Companies collecting data for LLMs

Hi, so i wanted to make a discussion about a disturbing topic that even tho some people in the AI field are aware of it, i don’t see much care about it.

It’s about how big companies collect data for LLMs like Open AI, Meta…etc
We do know that to make such strong models you need some huge data, and one of the ways to do that is doing a lot of web scraping we are not talking about thousands of websites but maybe millions possibly even billions of websites.
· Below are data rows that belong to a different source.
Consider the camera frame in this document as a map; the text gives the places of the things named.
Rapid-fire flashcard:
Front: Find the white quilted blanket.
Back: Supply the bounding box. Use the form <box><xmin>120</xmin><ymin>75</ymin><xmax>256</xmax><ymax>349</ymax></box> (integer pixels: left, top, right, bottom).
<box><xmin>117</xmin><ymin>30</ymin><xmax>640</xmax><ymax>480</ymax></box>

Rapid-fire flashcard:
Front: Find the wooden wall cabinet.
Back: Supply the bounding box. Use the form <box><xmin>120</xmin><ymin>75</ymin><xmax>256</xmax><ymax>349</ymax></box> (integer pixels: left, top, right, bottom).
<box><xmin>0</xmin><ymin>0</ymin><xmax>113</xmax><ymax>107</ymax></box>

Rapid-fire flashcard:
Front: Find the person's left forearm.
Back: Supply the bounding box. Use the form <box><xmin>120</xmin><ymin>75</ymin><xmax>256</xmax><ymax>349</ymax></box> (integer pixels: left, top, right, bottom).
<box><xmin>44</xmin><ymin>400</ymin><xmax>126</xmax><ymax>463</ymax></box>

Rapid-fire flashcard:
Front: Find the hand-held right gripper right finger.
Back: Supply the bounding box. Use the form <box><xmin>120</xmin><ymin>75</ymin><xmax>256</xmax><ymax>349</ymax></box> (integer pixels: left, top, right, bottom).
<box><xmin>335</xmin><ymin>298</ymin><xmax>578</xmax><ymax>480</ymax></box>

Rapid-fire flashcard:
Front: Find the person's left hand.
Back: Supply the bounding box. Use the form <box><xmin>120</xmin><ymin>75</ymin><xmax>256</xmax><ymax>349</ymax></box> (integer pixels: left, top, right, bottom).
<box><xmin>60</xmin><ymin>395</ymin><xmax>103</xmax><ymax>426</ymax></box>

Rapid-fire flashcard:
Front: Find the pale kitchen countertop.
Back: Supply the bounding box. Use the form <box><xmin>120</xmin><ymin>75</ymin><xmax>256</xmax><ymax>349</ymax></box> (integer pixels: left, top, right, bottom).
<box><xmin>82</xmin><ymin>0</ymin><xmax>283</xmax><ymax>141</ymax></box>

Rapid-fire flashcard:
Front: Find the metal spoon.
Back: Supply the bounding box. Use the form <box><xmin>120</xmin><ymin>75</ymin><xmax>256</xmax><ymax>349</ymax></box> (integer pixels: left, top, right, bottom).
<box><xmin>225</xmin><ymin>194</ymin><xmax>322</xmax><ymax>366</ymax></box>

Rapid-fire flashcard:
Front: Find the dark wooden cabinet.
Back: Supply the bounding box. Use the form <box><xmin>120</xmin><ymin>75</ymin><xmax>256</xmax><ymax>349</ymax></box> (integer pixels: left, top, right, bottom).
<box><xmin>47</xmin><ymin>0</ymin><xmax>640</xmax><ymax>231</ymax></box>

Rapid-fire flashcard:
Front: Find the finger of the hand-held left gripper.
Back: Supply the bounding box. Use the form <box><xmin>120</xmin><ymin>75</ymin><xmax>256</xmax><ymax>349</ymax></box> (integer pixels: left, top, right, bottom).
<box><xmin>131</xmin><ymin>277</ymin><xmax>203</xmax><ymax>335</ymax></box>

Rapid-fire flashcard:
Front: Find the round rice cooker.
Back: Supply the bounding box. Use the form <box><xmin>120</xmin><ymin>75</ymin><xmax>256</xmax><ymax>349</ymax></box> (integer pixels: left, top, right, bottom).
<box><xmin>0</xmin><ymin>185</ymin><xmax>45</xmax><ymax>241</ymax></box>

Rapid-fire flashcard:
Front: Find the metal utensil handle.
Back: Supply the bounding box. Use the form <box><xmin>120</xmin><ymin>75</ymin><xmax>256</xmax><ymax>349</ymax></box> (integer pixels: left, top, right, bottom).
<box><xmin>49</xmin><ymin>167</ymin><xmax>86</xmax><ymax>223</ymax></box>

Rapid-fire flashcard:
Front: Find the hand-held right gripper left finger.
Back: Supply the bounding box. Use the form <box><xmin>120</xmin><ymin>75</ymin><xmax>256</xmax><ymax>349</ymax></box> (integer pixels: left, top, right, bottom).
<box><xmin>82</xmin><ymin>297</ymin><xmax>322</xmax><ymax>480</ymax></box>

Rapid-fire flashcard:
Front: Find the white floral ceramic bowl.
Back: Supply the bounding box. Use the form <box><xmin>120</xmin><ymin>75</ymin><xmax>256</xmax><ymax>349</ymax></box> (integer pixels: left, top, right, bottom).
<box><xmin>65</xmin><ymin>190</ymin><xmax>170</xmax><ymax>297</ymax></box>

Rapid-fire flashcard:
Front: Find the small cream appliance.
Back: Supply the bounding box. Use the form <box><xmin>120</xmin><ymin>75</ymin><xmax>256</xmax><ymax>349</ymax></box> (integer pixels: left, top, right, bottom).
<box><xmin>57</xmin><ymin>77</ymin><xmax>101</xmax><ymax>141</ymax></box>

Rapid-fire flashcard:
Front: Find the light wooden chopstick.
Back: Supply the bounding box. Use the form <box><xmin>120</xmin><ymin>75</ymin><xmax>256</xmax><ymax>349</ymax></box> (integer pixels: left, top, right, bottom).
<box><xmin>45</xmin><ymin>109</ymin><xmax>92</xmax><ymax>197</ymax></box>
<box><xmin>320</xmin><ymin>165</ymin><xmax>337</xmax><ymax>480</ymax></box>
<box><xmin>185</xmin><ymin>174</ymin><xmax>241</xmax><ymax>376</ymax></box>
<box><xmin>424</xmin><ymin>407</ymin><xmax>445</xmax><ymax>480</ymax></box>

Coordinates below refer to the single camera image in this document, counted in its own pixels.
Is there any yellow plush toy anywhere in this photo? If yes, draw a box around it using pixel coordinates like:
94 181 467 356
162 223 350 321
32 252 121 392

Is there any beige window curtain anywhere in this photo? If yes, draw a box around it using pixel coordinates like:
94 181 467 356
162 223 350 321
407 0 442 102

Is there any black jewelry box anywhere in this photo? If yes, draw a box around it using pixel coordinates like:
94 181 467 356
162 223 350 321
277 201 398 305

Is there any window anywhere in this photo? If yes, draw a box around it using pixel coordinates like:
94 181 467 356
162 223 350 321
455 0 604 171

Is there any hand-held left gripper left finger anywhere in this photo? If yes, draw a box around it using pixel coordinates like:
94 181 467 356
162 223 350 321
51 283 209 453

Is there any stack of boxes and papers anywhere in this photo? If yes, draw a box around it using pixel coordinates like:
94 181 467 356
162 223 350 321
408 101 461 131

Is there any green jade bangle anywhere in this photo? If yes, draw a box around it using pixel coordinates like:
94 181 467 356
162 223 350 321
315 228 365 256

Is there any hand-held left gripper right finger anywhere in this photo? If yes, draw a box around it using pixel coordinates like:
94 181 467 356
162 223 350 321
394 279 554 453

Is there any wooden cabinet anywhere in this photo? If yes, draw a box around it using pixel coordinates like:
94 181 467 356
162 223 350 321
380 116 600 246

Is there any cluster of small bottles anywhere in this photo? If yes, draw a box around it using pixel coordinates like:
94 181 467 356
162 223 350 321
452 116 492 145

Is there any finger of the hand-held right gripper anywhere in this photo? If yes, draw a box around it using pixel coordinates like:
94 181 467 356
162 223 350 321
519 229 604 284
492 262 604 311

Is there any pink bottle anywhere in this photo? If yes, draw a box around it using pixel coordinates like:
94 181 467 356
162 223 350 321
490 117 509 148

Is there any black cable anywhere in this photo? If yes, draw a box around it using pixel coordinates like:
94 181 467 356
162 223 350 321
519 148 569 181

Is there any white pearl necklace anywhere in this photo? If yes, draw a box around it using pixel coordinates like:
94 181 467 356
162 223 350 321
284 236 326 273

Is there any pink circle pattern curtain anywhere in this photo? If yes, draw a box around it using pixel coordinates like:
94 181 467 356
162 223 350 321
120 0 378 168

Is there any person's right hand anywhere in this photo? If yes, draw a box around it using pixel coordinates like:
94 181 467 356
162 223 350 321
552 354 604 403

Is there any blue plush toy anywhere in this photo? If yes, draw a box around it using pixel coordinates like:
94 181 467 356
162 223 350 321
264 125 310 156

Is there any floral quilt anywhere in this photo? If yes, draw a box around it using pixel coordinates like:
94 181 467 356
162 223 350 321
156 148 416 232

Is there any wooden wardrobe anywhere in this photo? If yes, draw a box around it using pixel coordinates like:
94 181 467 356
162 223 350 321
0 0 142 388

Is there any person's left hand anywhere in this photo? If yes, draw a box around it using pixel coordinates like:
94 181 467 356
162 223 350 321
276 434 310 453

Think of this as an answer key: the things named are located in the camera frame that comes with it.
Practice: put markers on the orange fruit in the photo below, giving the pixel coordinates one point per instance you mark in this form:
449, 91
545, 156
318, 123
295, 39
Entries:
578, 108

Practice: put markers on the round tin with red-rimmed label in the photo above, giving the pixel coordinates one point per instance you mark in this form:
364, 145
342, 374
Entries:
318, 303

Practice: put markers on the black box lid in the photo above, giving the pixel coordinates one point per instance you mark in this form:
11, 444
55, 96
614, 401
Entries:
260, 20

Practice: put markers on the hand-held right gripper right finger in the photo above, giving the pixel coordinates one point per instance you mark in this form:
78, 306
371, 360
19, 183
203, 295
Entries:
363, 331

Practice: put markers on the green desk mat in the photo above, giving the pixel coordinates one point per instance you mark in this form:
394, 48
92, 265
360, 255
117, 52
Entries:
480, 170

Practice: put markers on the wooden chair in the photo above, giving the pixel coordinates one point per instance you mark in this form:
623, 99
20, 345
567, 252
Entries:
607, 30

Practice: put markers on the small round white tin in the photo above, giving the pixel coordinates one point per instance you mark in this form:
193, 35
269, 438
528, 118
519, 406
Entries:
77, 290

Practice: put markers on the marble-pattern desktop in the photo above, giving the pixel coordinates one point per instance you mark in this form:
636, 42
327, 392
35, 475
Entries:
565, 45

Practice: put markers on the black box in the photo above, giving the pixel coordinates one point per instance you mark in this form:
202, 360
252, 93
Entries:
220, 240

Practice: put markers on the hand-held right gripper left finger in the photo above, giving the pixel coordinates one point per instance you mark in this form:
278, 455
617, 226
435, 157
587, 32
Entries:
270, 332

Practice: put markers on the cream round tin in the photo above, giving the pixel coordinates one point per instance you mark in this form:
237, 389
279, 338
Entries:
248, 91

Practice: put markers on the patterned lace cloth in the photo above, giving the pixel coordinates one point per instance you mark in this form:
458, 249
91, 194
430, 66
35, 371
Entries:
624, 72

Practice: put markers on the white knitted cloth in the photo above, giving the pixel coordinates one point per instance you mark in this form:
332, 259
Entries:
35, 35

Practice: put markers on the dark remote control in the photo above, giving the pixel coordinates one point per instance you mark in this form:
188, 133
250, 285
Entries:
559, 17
It doesn’t seem feasible when you are webscraping millions/billions of websites to check the TOU (Terms Of Use) of each website and act based on the boundaries the websites built, so basically that means a lot of not respecting TOUs of websites will be done!
Also i saw in New York Times article talking about the subject (https://www.nytimes.com/2024/04/06/technology/tech-giants-harvest-data-artificial-intelligence.html) they also talked about how google changed their terms to be able to collect data for their AI models …etc i double checked (you can double check if you want i encourage you to do so) so now even policies are being bent to satisfy the need for collecting data.
I am not talking from a legal perspective rather from an ethical perspective, is that okay? and even if that’s true, so we can just use their models and fine tune it like nothing wrong happened?
Also if you think i am wrong please correct me, and if you have alternatives to actually create a LLM that can be as strong as Llama 3, ChatGPT …etc but without crossing the lines when collecting data i would love to hear how!